The survey authors also state:
Some troubling comparisons. If the DGU numbers are in the right
ballpark, millions of attempted assaults, thefts, and break-ins were
foiled by armed citizens during the 12-month period. According to
these results, guns are used far more often to defend against crime
than to perpetrate crime. (Firearms were used by perpetrators in 1.07
million incidents of violent crime in 1994, according to NCVS data.)
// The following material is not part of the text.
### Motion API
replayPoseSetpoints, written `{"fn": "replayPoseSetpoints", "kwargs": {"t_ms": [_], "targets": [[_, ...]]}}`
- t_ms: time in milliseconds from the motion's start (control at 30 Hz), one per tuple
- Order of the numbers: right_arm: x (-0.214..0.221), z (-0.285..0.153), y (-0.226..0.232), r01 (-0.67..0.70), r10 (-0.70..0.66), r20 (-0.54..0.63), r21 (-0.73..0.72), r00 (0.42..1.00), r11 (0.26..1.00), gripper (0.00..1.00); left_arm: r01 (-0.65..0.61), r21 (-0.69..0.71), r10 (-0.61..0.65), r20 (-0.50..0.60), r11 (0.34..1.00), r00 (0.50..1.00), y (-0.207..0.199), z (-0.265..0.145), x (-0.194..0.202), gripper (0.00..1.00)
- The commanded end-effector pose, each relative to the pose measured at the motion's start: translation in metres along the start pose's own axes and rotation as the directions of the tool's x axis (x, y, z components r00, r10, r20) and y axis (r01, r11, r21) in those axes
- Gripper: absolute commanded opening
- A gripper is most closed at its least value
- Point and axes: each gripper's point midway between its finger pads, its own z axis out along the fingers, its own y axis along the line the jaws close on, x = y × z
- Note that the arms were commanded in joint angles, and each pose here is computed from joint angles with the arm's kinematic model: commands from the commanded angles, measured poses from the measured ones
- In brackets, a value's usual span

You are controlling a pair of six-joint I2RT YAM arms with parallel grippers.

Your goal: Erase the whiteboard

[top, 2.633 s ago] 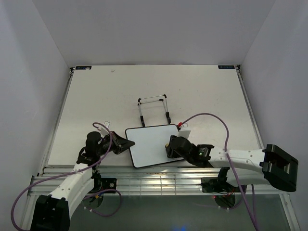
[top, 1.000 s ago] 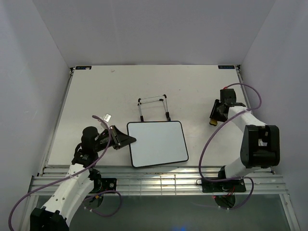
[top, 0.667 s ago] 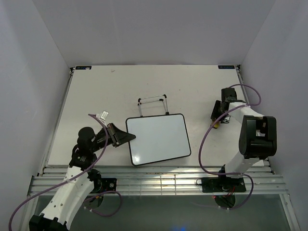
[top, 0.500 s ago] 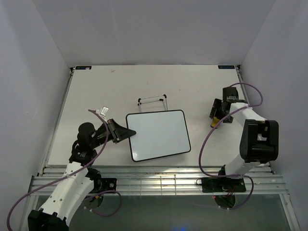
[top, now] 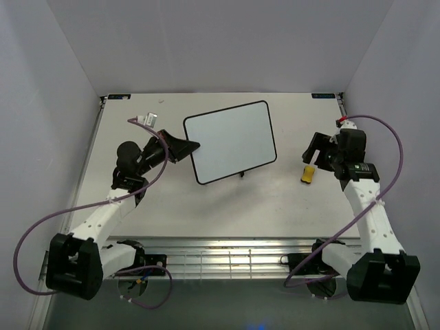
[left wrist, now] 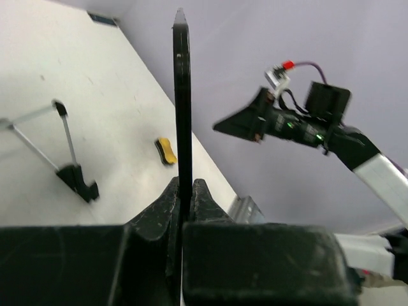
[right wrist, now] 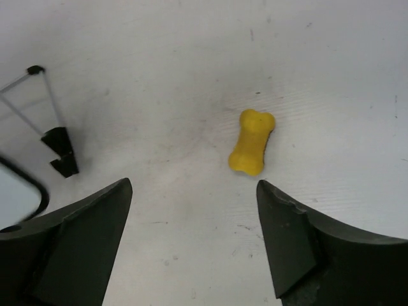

Thus, it is of considerable interest and importance to check the
reasonableness of the NSPOF estimates before embracing them. Because
respondents were asked to describe only their most recent defensive
gun use, our comparisons are conservative, as they assume only one
defensive gun use per defender. The results still suggest that DGU
estimates are far too high.
For example, in only a small fraction of rape and robbery attempts do
victims use guns in self-defense. It does not make sense, then, that
the NSPOF estimate of the number of rapes in which a woman defended
herself with a gun was more than the total number of rapes estimated
from NCVS (exhibit 8). For other crimes listed in exhibit 8, the
results are almost as absurd: the NSPOF estimate of DGU robberies is
36 percent of all NCVS-estimated robberies, while the NSPOF estimate
of DGU assaults is 19 percent of all aggravated assaults. If those
percentages were close to accurate, crime would be a risky business
indeed!
In addition the authors note:
Should the number of DGUs serve as a measure of the public benefit of
private gun possession, even in principle? When it comes to DGUs, is
more better? That is doubtful, for two kinds of reasons:
o First, people who draw their guns to defend themselves against
perceived threats are not necessarily innocent victims; they may have
started fights themselves or they may simply be mistaken about whether
the other persons really intended to harm them. Survey interviewers
must take the respondent's word for what happened and why; a competent
police investigation of the same incident would interview all parties
before reaching a conclusion
o Second and more generally, the number of DGUs tells us little about
the most important effects on crime of widespread gun ownership. When
a high percentage of homes, vehicles, and even purses contain guns,
that presumably has an important effect on the behavior of predatory
criminals. Some may be deterred or diverted to other types of crime.
Others may change tactics, acquiring a gun themselves or in some other
way seeking to preempt gun use by the intended victim.[16] Such
consequences presumably have an important effect on criminal
victimization rates but are in no way reflected in the DGU count
So, my conclusion is that these kinds of random telephone surveys are not an accurate way to estimate the annual rate of defensive gun use in the US.